鶏神様の神使になって、ご主人様にご恩返しを!

るるあ

そこに痺れる憧れるぅ!


 私は、ブルー。

 境内の露天で売られたカラーひよこから成鶏までの鶏生を全うしたが、育てて下さったご主人様へ恩返しの為に神使となり、神社で狛犬ならぬ狛鶏となったブルー。


 私が物心のついた時は、薄暗い中でたくさんの兄弟たちに囲まれて、うごめいていたように思う。

 ある日私たちは幾らかの大きなまとまりにされ、何やら息苦しくなる雨を浴びせられた。それに耐えた者だけが生き残り、ただぴいぴいピヨピヨと鳴いて運ばれ、そして。
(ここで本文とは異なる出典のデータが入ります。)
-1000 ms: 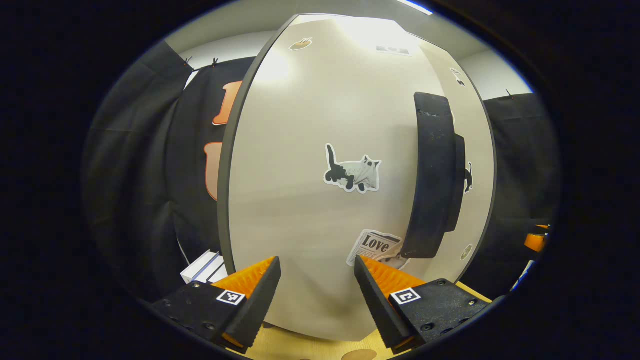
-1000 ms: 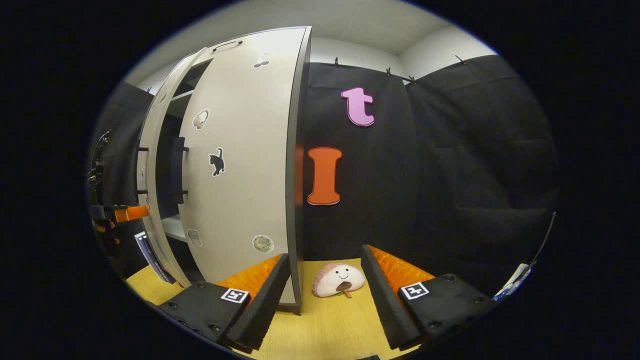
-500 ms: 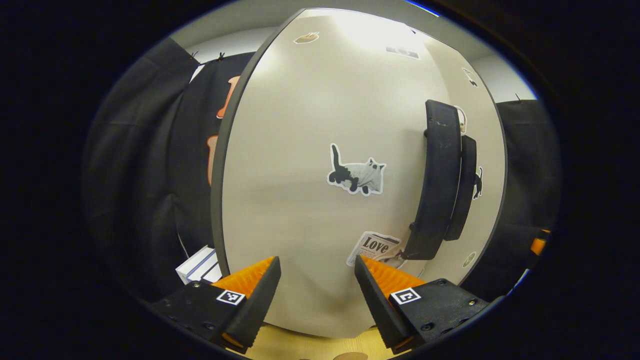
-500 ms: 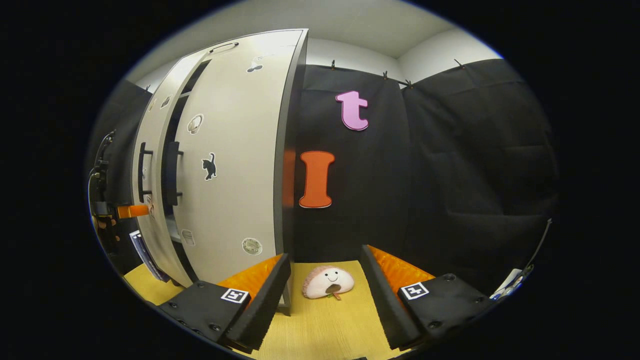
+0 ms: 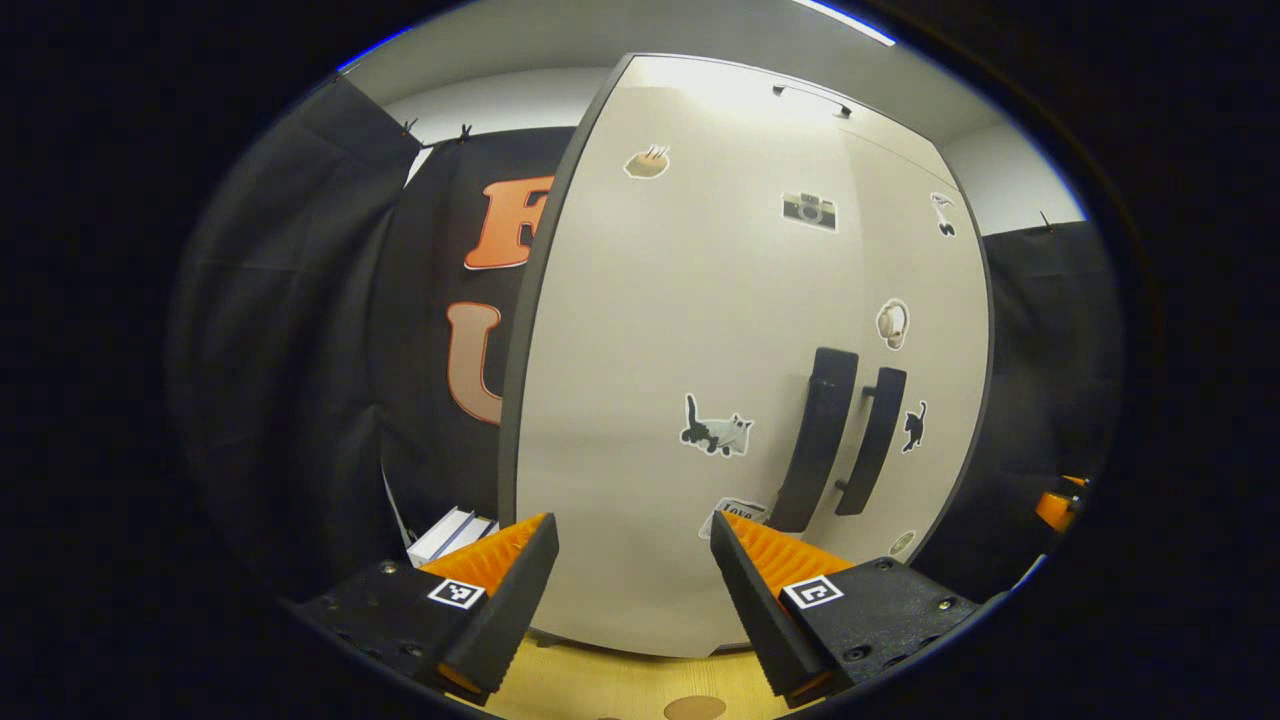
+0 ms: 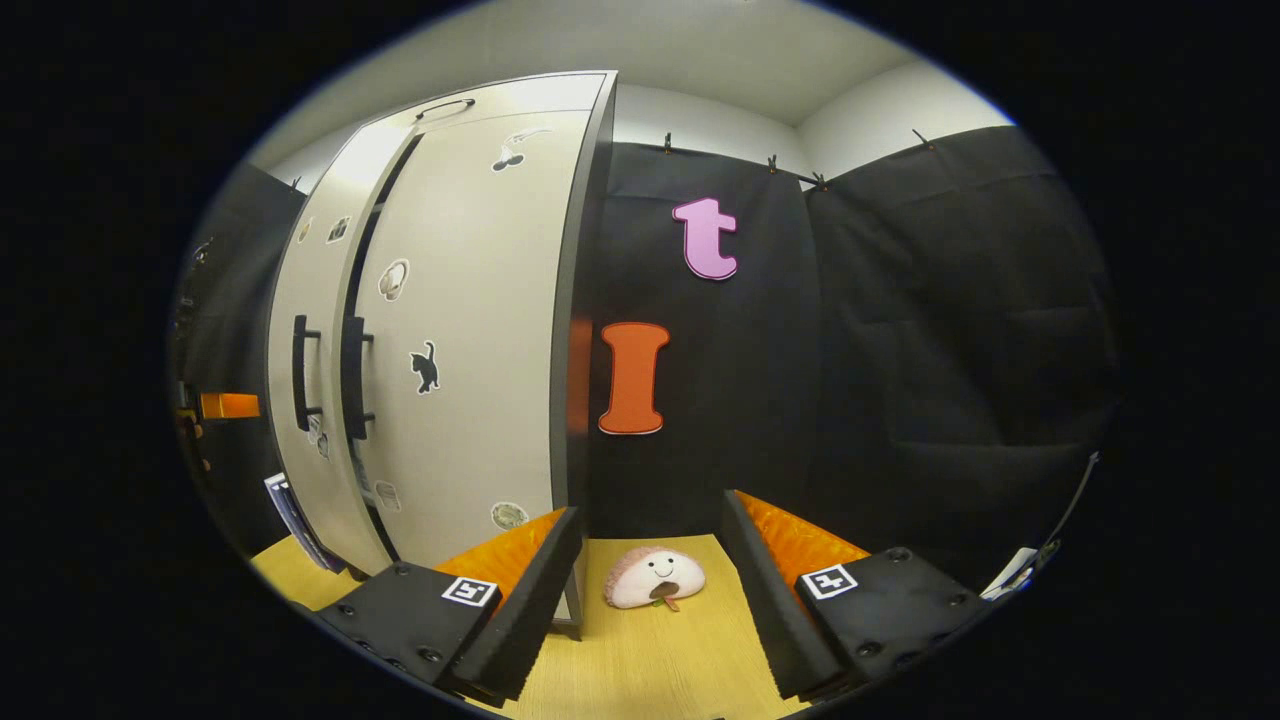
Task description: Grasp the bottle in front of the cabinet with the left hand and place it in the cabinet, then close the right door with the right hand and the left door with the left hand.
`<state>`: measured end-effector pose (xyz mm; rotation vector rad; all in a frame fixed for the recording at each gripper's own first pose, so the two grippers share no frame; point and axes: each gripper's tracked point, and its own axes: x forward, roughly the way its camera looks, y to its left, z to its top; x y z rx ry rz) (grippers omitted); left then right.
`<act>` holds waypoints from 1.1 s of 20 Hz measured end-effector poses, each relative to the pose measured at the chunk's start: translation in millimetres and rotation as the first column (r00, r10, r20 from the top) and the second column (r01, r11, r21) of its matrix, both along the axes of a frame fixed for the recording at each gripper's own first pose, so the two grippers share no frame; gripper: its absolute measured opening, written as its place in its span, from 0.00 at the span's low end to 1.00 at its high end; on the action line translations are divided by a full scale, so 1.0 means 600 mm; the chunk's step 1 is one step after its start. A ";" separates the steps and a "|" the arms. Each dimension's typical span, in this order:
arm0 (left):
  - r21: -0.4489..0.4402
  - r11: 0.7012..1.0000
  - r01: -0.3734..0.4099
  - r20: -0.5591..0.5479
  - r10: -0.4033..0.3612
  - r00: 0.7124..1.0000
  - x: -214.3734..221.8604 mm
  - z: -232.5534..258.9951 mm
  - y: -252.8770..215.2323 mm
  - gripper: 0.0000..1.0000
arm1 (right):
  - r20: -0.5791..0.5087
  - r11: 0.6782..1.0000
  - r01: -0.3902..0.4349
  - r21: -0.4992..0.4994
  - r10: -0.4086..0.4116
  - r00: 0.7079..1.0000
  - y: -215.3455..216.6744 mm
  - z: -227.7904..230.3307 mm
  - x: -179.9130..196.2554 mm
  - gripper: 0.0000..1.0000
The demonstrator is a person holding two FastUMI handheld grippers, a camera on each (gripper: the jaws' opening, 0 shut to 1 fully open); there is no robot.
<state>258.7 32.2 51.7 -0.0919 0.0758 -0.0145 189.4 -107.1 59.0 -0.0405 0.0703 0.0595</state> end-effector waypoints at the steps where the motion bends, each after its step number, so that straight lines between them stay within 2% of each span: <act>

 あの日、あの鶏神神社境内の露天で、ご主人様に出会えたのだ。


 震える私をそっと掬い上げ、私に「ブルー」という名を与えてくださった。


 それからは幸せな日々だった。

 ご主人様は戦隊ヒーローという正義の味方に憧れておられ、いつかはそうなりたいのだと私に夢を語られた。

 「きみはブルーで、生き別れになっちゃったけど、あのカラフルな兄弟たちで戦隊ヒーローになれるんじゃないかな!じゃあぼくはきみたちをまもる総司令そうしれいかん、ゴールドレンジャーになるよ!」

 キラキラした笑顔でいつも私に話しかけてくれたあの日々は、かけがえのない宝物だ。


 私にとってご主人様は、ご主人様こそがヒーローなのだ。


 神使となり、鳥人——頭は鶏(判り易いように鶏冠は青くしていただいた)体は人の体に黒のタキシード、という出で立ちで、ご主人様のスーパーヒーローという積年の願いを叶えに訪れたが、お断りされてしまった……!?

 恐らく、ご主人様は私が、願いを叶えたら消滅の危機がある事を見破り、心配して下さったに違いない!さすがだ…そしてなんと思慮深い……。

 (※ご主人はそんな事1ミリも知りません)


 ……いや、私は諦めない。

 いつの日かご主人様にご恩を返すのだ!

 私の兄弟たち、レッド・イエロー・ブラック・ピンクと共にチームを組めばきっと、スーパーヒーロー、ゴールドレンジャーへの夢を再び手にして下さるに違いないのだ!!!


 よし!そうと決まれば、私は狛鶏としてこの神社やご主人様の住まう地域の邪気払いに励むなど、徳を積まなくては!

 そして、鶏神様が現世に降り立つ「トリの降臨」の日、毎月28日のチキンの祝祭日に率先してお使いを申し出れば、また鳥人へとクラスアップしていただけるだろう!戦隊モノではヒトガタでアクタースーツを着なくてはいけない!!

 あとは……鶏神様はよく、「人材……鶏材不足〜!おもしろ…従じゅ…使えるの居たら教えて」と仰っていたから、私の兄弟たちとの戦隊チームをご提案してみよう!ご主人様のことも気に入って下さっていたようだし(あの反応は大好物とはどういう意味か解らないが)、きっと大丈夫!!

 

 待っていてくださいご主人様!

 私があなたの内なる希望を、必ずや叶えて差し上げますからねっ!!!!!



 鶏神

 「わーまたあの子が黒歴史で悶えるの観れるじゃーん!えっ?ケン◯のチキン、パシリ係やってくれんの?ヤッターよろしく!

 いやいやさすがブルーくん、執念深くて思い込み激しー!イイわ面白いわー!」


 ご主人様

 「……いやあのね……そんなピュアな瞳で厨二病をほじくってこないで………。

 えっ、兄弟!?それはそれで見ごたえあって正直嬉しいけど俺は参加しないからね絶対本当に頼むよ違うよフリじゃないからってナニコレ金色の全身タイツみたいなのヤダマジかよホント許してくださいお願いします!!!!!」



★★★★★★★★★★★★★★★★★



※拙作「元カラーひよこが私の黒歴史をグイグイ勧めてくる件。」の鳥人視点でした。